* TASK ITEM *
Copy all records verbatim, images excluded.

-- EXTRACTED DATA follows --

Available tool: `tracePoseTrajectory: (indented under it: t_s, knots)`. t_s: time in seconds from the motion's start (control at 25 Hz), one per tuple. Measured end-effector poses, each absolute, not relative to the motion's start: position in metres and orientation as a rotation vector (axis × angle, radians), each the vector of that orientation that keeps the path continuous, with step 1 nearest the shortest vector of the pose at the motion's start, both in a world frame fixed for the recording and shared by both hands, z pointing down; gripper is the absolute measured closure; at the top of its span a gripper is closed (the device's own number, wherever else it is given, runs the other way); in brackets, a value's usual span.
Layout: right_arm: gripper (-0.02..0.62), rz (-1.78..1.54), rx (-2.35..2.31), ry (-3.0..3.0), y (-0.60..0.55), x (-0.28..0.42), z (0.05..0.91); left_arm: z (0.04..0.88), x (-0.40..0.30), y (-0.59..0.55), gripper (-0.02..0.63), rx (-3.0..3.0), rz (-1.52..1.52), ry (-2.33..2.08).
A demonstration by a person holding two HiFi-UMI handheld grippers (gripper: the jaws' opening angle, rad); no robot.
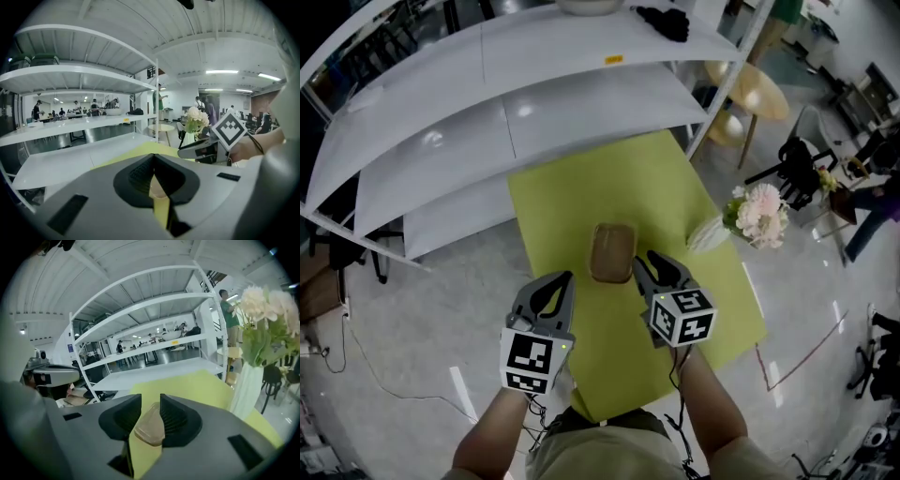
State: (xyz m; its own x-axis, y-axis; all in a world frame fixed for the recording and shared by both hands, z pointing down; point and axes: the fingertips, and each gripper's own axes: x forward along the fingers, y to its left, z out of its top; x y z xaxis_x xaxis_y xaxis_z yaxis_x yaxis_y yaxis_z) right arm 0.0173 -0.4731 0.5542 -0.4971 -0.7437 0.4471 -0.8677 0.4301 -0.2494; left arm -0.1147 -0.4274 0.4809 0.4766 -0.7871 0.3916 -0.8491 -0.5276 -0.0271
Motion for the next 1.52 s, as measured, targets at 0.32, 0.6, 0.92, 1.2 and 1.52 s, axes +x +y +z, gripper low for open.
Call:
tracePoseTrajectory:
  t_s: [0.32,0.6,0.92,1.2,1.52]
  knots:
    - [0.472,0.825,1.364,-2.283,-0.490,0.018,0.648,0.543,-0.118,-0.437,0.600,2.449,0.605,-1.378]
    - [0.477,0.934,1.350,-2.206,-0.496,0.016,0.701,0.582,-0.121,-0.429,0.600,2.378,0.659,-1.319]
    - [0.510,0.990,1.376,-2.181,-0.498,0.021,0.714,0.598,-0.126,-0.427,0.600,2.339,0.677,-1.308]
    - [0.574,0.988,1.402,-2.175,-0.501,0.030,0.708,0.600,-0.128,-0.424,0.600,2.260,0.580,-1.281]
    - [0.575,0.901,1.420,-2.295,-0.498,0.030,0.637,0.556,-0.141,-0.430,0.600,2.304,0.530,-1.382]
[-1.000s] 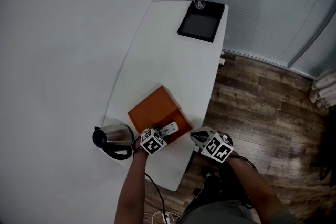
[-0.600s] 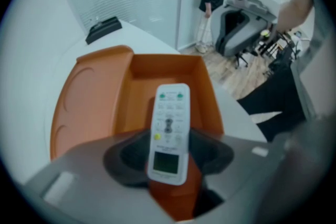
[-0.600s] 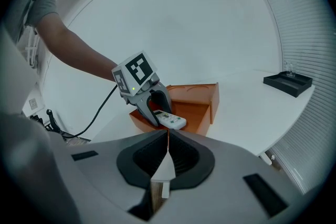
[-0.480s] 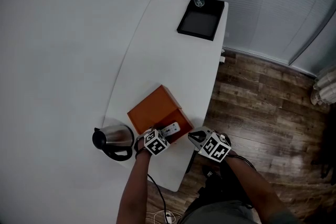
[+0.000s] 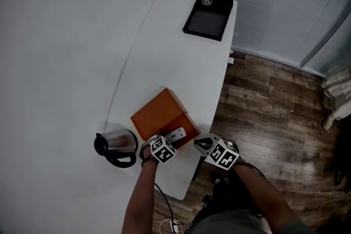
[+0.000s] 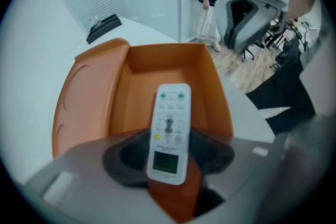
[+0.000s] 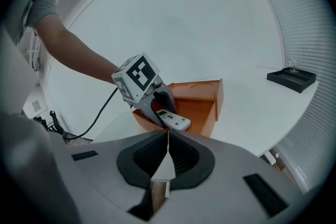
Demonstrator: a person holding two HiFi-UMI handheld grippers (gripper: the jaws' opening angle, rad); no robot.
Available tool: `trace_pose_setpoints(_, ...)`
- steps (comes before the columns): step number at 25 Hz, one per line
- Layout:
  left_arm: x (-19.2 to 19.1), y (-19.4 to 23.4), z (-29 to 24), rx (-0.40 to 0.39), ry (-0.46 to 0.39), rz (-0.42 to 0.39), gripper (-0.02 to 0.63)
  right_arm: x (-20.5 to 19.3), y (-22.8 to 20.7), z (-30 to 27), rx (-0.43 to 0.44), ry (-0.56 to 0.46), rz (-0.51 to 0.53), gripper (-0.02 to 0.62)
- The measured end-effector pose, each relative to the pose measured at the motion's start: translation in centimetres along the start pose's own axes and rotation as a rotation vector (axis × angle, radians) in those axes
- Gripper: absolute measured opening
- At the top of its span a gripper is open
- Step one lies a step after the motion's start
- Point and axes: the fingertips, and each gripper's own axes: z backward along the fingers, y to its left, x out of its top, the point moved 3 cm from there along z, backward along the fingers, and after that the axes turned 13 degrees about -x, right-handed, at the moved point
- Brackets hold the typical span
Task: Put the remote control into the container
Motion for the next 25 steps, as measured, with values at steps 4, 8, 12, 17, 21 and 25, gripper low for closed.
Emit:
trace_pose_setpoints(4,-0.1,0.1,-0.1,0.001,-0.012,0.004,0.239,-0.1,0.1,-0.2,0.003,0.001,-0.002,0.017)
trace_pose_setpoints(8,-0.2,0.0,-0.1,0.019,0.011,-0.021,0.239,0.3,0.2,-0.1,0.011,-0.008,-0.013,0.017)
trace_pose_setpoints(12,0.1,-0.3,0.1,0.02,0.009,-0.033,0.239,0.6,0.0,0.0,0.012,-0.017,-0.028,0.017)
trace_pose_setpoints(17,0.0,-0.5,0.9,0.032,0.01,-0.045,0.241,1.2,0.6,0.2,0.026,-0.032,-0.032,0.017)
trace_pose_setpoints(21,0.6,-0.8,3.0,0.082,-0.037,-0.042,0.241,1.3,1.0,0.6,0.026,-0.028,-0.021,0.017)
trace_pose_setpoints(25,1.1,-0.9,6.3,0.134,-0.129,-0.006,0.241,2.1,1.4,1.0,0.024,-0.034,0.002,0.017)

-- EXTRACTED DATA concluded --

* COMPLETED EXERCISE *
Available tool: `tracePoseTrajectory: (indented under it: t_s, knots)`. t_s: time in seconds from the motion's start (control at 25 Hz), one per tuple. Measured end-effector poses, each absolute, not relative to the motion's start: position in metres and orientation as a rotation vector (axis × angle, radians), each the vector of that orientation that keeps the path continuous, with step 1 nearest the shortest vector of the pose at the motion's start, both in a world frame fixed for the recording and shared by both hands, z pointing down; gripper is the absolute measured closure; at the top of its span a gripper is closed (the device's own number, wherever else it is given, runs the other way); in brackets, a value's usual span.
Layout: right_arm: gripper (-0.02..0.62), rz (-1.78..1.54), rx (-2.35..2.31), ry (-3.0..3.0), y (-0.60..0.55), x (-0.28..0.42), z (0.05..0.91); left_arm: z (0.04..0.88), x (-0.40..0.30), y (-0.59..0.55), gripper (-0.02..0.63), rx (-3.0..3.0), rz (-1.52..1.52), ry (-2.33..2.08).
A demonstration by a person holding two HiFi-UMI handheld grippers (gripper: the jaws' opening angle, rad); no robot.
State: (xyz m; its own x-axis, y-axis; all in a world frame fixed for the recording and shared by both hands, z pointing down; point and axes: the fingertips, and each gripper's own axes: x forward along the fingers, y to its left, z out of its top; x y z xaxis_x xaxis_y xaxis_z yaxis_x yaxis_y yaxis_z) right arm 0.0173 -0.4731 0.5542 -0.4971 -0.7437 0.4471 -0.8677 0.4301 -0.2494; left arm -0.1147 -0.4274 0.4809 0.4766 -0.7871 0.3916 -0.8491 -0.5276 -0.0271
Motion for the next 1.52 s, as measured, targets at 0.32, 0.6, 0.92, 1.2 and 1.52 s, axes +x +y +z, gripper low for open.
Call:
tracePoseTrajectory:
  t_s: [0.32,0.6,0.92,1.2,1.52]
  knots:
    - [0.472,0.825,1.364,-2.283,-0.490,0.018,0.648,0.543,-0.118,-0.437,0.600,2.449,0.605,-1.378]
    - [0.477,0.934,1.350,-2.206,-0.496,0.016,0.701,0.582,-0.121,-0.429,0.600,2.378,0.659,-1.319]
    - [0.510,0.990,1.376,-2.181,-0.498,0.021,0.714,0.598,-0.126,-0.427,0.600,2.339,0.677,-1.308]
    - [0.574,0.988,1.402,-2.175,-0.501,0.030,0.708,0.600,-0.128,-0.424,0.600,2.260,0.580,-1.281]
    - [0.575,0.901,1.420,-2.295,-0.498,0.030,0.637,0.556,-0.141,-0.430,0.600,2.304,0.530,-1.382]
[-1.000s] 
[-0.600s] 
[-0.600s] 
[-0.480s] 
[+0.000s] 
[+0.000s] 
[+0.000s] 
Demonstrator: a person holding two HiFi-UMI handheld grippers (gripper: the jaws' opening angle, rad); no robot.
Available tool: `trace_pose_setpoints(_, ...)`
- steps (comes before the columns): step number at 25 Hz, one per line
- Layout:
  left_arm: x (-19.2 to 19.1), y (-19.4 to 23.4), z (-29 to 24), rx (-0.40 to 0.39), ry (-0.46 to 0.39), rz (-0.42 to 0.39), gripper (-0.02 to 0.63)
  right_arm: x (-20.5 to 19.3), y (-22.8 to 20.7), z (-30 to 27), rx (-0.43 to 0.44), ry (-0.56 to 0.46), rz (-0.51 to 0.53), gripper (-0.02 to 0.62)
- The measured end-effector pose, each relative to the pose measured at the motion's start: translation in centimetres along the start pose's own axes and rotation as a rotation vector (axis × angle, radians) in those axes
- Gripper: absolute measured opening
- At the top of its span a gripper is open
- Step one lies a step after the motion's start
- Point and axes: the fingertips, and each gripper's own axes: z backward along the fingers, y to its left, x out of its top, the point moved 3 cm from there along z, backward along the fingers, and after that the axes turned 13 degrees about -x, right-handed, at the moved point
- Brackets hold the typical span
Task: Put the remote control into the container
Motion for the next 25 steps, as measured, with values at steps 4, 8, 12, 17, 21 and 25, gripper low for closed.
Emit:
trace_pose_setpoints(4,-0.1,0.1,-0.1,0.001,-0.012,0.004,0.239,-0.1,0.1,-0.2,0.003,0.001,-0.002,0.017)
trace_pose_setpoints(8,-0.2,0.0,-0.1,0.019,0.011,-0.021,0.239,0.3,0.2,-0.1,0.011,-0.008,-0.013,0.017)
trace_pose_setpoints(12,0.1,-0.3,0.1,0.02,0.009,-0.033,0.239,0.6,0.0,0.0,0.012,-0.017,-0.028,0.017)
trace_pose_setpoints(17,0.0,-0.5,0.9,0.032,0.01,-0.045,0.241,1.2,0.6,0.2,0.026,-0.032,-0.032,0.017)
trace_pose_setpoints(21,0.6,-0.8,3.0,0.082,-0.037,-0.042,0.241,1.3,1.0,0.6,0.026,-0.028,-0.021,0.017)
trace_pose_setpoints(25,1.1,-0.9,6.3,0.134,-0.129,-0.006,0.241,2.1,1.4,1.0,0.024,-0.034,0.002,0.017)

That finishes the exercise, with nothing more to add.